## Exercise directions
Return all lines of the data in which the string "battery" occurs.

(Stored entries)
=======
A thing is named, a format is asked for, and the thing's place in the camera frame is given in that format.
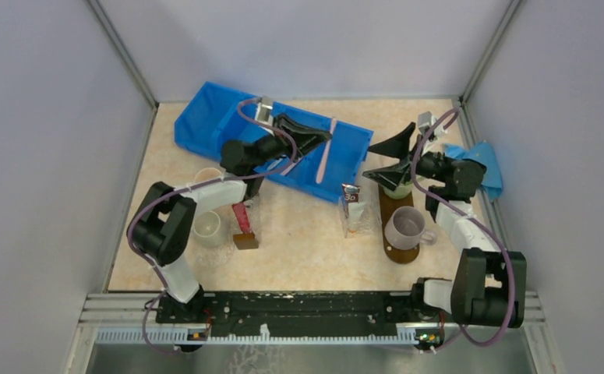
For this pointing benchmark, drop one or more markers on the cream speckled ceramic mug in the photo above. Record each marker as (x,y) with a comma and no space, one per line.
(210,230)

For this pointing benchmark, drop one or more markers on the light pink toothbrush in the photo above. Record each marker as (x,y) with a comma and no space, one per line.
(321,171)

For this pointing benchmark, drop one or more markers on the clear holder with wooden ends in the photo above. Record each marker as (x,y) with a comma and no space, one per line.
(249,241)

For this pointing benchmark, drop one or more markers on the white ceramic mug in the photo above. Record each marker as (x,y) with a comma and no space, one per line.
(207,174)

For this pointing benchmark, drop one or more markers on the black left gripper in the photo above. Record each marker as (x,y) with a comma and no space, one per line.
(307,138)

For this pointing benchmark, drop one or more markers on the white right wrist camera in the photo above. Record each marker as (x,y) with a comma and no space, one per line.
(424,123)

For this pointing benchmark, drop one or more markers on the grey ceramic mug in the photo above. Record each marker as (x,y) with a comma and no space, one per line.
(406,229)

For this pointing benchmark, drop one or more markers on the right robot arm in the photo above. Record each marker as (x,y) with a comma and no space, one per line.
(488,288)

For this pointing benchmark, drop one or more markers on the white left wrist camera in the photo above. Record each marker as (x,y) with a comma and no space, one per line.
(264,107)

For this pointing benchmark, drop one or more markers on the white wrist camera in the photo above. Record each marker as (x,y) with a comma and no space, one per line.
(424,123)
(264,107)

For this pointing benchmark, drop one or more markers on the white tube orange cap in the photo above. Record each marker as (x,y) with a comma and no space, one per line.
(355,216)

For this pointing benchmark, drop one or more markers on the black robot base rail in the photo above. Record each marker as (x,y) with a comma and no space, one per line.
(298,314)

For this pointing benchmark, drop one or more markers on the clear textured acrylic tray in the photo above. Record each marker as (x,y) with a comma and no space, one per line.
(371,220)

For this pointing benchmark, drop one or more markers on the green ceramic mug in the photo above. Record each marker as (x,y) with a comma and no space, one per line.
(402,191)

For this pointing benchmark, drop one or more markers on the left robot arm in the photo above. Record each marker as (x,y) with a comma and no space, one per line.
(159,231)

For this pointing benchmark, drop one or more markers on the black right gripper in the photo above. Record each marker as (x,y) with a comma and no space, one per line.
(397,147)

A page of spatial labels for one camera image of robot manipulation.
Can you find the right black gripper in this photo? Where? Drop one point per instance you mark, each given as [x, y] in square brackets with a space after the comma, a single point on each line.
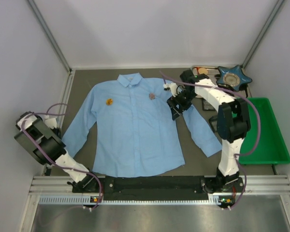
[178, 106]

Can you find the light blue shirt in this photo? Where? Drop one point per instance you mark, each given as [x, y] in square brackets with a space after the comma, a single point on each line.
[136, 136]

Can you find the round gold brooch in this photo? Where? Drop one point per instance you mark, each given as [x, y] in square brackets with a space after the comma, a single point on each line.
[109, 102]

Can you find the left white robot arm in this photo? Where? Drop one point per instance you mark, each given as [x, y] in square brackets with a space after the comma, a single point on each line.
[43, 143]

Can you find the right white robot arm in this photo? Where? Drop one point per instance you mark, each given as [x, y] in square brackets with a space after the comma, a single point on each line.
[233, 122]

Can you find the black box gold brooch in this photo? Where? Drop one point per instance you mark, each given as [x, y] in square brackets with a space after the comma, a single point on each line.
[206, 106]

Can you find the orange cup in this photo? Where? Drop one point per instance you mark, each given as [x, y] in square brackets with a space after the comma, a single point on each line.
[203, 71]

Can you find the blue star-shaped dish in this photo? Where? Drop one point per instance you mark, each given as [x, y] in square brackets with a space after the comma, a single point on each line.
[234, 78]

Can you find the green plastic bin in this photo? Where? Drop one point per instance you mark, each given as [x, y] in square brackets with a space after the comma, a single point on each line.
[271, 148]

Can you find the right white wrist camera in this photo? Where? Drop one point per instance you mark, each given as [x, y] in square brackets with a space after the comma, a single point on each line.
[172, 87]

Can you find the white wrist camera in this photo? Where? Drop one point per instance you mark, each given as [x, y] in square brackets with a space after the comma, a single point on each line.
[51, 121]
[172, 87]

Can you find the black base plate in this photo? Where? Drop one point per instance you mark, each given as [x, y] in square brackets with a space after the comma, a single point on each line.
[164, 188]

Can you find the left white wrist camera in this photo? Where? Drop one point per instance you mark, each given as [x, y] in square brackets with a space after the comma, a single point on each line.
[51, 121]

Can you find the aluminium front rail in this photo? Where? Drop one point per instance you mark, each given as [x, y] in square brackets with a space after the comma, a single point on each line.
[56, 190]

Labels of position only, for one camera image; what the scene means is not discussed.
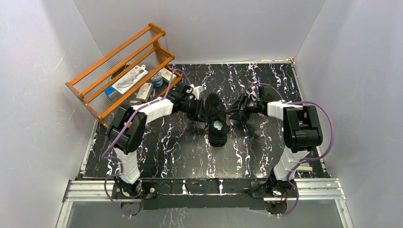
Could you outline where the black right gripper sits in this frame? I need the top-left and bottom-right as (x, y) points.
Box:
(225, 93), (263, 122)

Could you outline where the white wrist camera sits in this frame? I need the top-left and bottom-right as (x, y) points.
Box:
(191, 84), (205, 100)
(246, 85), (258, 101)

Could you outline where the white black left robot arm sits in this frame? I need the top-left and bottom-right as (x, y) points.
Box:
(102, 82), (208, 198)

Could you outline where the beige rectangular box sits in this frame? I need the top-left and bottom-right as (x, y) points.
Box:
(136, 83), (154, 103)

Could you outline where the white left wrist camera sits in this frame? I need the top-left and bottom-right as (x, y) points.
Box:
(191, 84), (205, 100)

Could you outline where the black mesh shoe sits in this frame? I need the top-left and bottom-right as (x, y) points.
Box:
(204, 93), (229, 147)

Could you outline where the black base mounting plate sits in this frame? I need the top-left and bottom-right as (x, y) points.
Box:
(111, 176), (297, 212)

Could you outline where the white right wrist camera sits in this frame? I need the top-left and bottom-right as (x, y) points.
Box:
(246, 85), (258, 101)

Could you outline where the blue tape roll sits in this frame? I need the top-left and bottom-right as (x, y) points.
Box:
(150, 72), (164, 88)

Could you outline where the aluminium frame rail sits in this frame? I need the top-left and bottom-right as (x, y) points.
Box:
(64, 178), (346, 201)

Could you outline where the small grey block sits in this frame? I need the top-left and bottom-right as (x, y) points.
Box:
(129, 100), (142, 106)

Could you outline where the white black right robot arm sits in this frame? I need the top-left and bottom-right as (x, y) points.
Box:
(226, 83), (323, 197)

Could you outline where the blue eraser block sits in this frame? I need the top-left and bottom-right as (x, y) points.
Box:
(104, 87), (118, 99)

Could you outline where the white ruler set package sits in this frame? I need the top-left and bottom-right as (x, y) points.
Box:
(112, 65), (148, 95)

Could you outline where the orange wooden shelf rack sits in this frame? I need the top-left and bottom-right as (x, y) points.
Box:
(66, 23), (175, 128)

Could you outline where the small green white box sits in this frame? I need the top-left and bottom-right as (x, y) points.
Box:
(159, 68), (176, 84)

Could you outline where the beige plastic clip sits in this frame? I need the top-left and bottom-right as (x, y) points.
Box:
(296, 166), (313, 172)

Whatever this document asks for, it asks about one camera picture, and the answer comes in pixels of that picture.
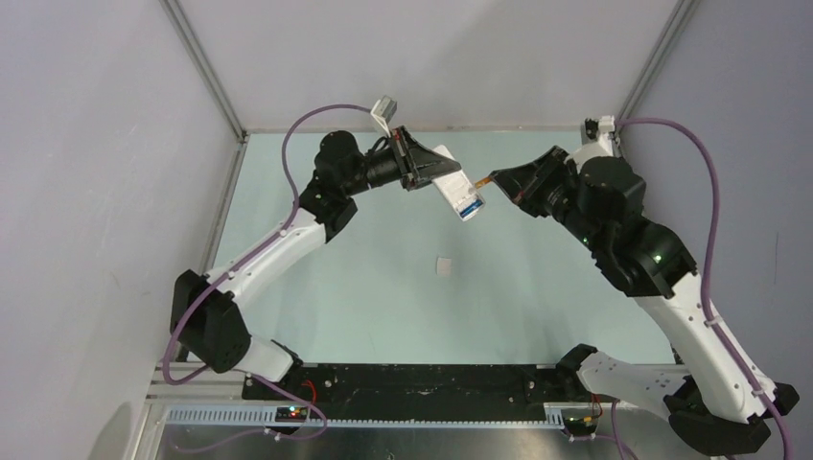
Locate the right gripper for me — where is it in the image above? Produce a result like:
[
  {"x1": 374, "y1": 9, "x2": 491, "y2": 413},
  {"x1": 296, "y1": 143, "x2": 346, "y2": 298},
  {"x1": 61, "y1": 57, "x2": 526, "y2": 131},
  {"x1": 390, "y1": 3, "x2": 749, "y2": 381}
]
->
[{"x1": 492, "y1": 145, "x2": 606, "y2": 252}]

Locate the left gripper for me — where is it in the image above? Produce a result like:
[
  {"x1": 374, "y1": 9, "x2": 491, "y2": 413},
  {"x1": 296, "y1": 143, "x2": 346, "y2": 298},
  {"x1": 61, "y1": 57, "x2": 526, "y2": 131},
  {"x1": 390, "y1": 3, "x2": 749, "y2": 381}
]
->
[{"x1": 341, "y1": 126, "x2": 459, "y2": 196}]

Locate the orange battery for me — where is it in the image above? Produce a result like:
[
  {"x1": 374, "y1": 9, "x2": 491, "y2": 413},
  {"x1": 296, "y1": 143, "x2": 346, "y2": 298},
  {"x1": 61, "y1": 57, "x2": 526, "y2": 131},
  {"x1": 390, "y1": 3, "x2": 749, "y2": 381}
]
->
[{"x1": 474, "y1": 177, "x2": 492, "y2": 190}]

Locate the blue battery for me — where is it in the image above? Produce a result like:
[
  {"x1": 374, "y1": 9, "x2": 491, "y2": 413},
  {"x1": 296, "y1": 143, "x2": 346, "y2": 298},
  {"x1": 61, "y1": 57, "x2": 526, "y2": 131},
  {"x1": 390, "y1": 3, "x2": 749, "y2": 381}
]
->
[{"x1": 458, "y1": 195, "x2": 485, "y2": 221}]

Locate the white remote control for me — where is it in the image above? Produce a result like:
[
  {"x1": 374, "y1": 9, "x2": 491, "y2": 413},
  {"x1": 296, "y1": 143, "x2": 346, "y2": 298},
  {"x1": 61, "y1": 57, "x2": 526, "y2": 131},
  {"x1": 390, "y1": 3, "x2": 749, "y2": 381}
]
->
[{"x1": 432, "y1": 169, "x2": 485, "y2": 217}]

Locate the white battery cover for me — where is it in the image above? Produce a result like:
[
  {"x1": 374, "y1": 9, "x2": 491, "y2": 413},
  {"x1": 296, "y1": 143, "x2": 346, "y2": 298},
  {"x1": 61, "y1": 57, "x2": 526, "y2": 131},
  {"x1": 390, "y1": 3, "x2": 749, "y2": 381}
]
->
[{"x1": 435, "y1": 257, "x2": 453, "y2": 277}]

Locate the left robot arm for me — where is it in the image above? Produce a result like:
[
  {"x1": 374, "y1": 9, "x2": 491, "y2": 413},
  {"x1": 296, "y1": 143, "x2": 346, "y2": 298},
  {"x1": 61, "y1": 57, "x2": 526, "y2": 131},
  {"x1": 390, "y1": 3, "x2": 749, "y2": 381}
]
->
[{"x1": 170, "y1": 126, "x2": 462, "y2": 400}]

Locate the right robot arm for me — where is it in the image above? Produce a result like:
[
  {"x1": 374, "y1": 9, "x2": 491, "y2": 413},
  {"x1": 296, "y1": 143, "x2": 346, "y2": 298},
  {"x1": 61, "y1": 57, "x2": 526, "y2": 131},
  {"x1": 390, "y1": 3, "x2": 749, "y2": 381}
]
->
[{"x1": 490, "y1": 143, "x2": 799, "y2": 456}]

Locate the right controller board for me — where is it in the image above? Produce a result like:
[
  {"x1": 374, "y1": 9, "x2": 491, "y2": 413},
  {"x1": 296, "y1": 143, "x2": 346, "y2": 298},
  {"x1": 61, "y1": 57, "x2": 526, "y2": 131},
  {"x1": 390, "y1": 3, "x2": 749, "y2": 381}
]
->
[{"x1": 563, "y1": 415, "x2": 599, "y2": 431}]

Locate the controller board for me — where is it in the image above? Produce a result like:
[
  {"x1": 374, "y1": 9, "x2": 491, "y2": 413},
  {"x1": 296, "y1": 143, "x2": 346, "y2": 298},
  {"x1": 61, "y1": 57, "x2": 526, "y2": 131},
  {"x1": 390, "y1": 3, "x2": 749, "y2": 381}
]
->
[
  {"x1": 563, "y1": 415, "x2": 599, "y2": 431},
  {"x1": 274, "y1": 406, "x2": 310, "y2": 423}
]

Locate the left controller board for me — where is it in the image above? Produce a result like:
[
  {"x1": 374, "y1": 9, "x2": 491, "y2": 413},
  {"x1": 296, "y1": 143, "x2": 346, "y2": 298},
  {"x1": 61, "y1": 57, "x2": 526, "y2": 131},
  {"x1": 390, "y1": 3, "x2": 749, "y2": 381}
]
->
[{"x1": 274, "y1": 406, "x2": 310, "y2": 423}]

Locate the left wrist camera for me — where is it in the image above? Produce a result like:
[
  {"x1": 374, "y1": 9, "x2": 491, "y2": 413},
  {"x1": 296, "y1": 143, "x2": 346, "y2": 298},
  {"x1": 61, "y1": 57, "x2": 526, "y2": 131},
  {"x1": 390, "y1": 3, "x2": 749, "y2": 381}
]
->
[{"x1": 369, "y1": 95, "x2": 397, "y2": 137}]

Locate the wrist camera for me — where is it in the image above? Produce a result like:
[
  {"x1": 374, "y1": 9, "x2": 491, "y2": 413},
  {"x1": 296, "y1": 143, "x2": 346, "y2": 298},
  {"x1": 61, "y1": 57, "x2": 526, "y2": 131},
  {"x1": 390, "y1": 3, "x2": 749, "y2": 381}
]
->
[
  {"x1": 369, "y1": 95, "x2": 397, "y2": 137},
  {"x1": 581, "y1": 115, "x2": 616, "y2": 156}
]

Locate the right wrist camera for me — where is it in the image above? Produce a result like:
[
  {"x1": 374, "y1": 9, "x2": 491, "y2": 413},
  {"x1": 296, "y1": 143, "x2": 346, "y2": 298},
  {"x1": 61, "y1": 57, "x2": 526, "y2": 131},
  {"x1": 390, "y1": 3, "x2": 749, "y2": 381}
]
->
[{"x1": 581, "y1": 115, "x2": 616, "y2": 156}]

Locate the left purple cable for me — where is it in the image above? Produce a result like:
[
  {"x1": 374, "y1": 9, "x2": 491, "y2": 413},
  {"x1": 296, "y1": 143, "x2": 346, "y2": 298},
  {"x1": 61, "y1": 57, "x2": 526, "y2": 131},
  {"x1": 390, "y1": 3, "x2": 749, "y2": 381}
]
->
[{"x1": 159, "y1": 103, "x2": 376, "y2": 386}]

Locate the purple cable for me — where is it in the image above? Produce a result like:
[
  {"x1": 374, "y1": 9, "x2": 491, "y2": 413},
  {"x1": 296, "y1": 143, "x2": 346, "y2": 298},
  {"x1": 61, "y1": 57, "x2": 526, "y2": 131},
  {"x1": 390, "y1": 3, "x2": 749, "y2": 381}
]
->
[
  {"x1": 615, "y1": 117, "x2": 795, "y2": 460},
  {"x1": 159, "y1": 103, "x2": 376, "y2": 386}
]

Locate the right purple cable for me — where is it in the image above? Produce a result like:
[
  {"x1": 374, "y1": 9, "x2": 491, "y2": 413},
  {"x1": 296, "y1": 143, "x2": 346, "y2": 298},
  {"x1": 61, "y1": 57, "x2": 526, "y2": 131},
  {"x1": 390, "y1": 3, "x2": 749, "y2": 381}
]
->
[{"x1": 615, "y1": 117, "x2": 795, "y2": 460}]

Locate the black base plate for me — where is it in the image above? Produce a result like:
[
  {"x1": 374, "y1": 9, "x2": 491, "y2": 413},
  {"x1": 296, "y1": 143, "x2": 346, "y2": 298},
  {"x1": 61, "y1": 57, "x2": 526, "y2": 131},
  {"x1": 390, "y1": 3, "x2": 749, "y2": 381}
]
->
[{"x1": 278, "y1": 364, "x2": 592, "y2": 423}]
=======
## Solution for this exercise
Locate the orange battery for me — where is it in the image above? Produce a result like:
Locate the blue battery for me — where is it in the image above? Produce a result like:
Locate the white battery cover for me — where is it in the image above? Produce a result like:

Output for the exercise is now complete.